Records provided —
BEGIN
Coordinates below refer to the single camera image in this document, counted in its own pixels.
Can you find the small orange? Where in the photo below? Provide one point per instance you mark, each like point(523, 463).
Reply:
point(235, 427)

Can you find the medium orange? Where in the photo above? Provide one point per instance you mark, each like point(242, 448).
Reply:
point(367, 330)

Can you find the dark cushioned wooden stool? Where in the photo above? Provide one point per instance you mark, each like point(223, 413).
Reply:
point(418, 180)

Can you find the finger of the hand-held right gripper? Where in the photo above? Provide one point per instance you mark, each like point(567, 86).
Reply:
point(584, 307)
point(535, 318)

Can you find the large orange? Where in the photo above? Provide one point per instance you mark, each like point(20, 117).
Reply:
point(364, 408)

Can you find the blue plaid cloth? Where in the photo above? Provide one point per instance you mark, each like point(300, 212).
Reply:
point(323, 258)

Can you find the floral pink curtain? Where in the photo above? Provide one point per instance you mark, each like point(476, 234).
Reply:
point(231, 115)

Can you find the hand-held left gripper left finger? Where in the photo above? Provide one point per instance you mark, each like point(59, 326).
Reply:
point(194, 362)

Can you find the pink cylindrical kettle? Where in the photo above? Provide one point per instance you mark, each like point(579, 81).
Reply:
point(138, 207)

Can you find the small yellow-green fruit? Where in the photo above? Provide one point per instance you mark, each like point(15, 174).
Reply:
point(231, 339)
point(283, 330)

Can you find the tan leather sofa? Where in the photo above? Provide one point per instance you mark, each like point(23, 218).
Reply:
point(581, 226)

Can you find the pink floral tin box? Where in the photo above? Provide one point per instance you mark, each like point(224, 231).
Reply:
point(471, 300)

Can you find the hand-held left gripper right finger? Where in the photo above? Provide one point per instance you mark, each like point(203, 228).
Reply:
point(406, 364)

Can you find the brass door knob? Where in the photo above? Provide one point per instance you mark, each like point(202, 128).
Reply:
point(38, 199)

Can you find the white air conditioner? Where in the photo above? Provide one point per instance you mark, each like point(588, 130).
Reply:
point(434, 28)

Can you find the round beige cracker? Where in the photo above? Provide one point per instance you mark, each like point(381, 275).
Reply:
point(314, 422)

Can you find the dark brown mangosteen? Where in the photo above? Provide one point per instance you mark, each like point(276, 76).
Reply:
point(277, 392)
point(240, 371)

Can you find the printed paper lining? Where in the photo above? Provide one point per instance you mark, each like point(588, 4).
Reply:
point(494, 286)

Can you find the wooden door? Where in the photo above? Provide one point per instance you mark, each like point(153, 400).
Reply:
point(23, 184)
END
The data is to be given again in full, with every line exact.

Answer to the problem —
Coordinates below refer to the single camera image in this document, counted in its own pixels.
Can you find the small orange? Where in the photo below? Provide one point per instance you mark, each like point(523, 463).
Reply:
point(235, 427)

Can you find the medium orange? Where in the photo above? Provide one point per instance you mark, each like point(242, 448).
Reply:
point(367, 330)

Can you find the dark cushioned wooden stool? Where in the photo above? Provide one point per instance you mark, each like point(223, 413).
Reply:
point(418, 180)

Can you find the finger of the hand-held right gripper? Where in the photo above? Provide one point per instance you mark, each like point(567, 86).
Reply:
point(584, 307)
point(535, 318)

Can you find the large orange? Where in the photo above? Provide one point per instance you mark, each like point(20, 117).
Reply:
point(364, 408)

Can you find the blue plaid cloth? Where in the photo above? Provide one point per instance you mark, each like point(300, 212).
Reply:
point(323, 258)

Can you find the floral pink curtain? Where in the photo above? Provide one point per instance you mark, each like point(476, 234).
Reply:
point(231, 115)

Can you find the hand-held left gripper left finger? Where in the photo above? Provide one point per instance you mark, each like point(59, 326).
Reply:
point(194, 362)

Can you find the pink cylindrical kettle? Where in the photo above? Provide one point per instance you mark, each like point(579, 81).
Reply:
point(138, 207)

Can you find the small yellow-green fruit? Where in the photo above? Provide one point per instance you mark, each like point(15, 174).
Reply:
point(231, 339)
point(283, 330)

Can you find the tan leather sofa? Where in the photo above? Provide one point per instance you mark, each like point(23, 218).
Reply:
point(581, 226)

Can you find the pink floral tin box? Where in the photo above? Provide one point per instance you mark, each like point(224, 231).
Reply:
point(471, 300)

Can you find the hand-held left gripper right finger? Where in the photo above? Provide one point per instance you mark, each like point(203, 228).
Reply:
point(406, 364)

Can you find the brass door knob? Where in the photo above? Provide one point per instance you mark, each like point(202, 128).
Reply:
point(38, 199)

Can you find the white air conditioner? Where in the photo above? Provide one point per instance you mark, each like point(588, 130).
Reply:
point(434, 28)

Can you find the round beige cracker? Where in the photo above? Provide one point per instance you mark, each like point(381, 275).
Reply:
point(314, 422)

Can you find the dark brown mangosteen? Where in the photo above? Provide one point per instance you mark, each like point(276, 76).
Reply:
point(277, 392)
point(240, 371)

Can you find the printed paper lining? Where in the photo above? Provide one point per instance you mark, each like point(588, 4).
Reply:
point(494, 286)

Can you find the wooden door? Where in the photo above? Provide one point per instance you mark, each like point(153, 400).
Reply:
point(23, 184)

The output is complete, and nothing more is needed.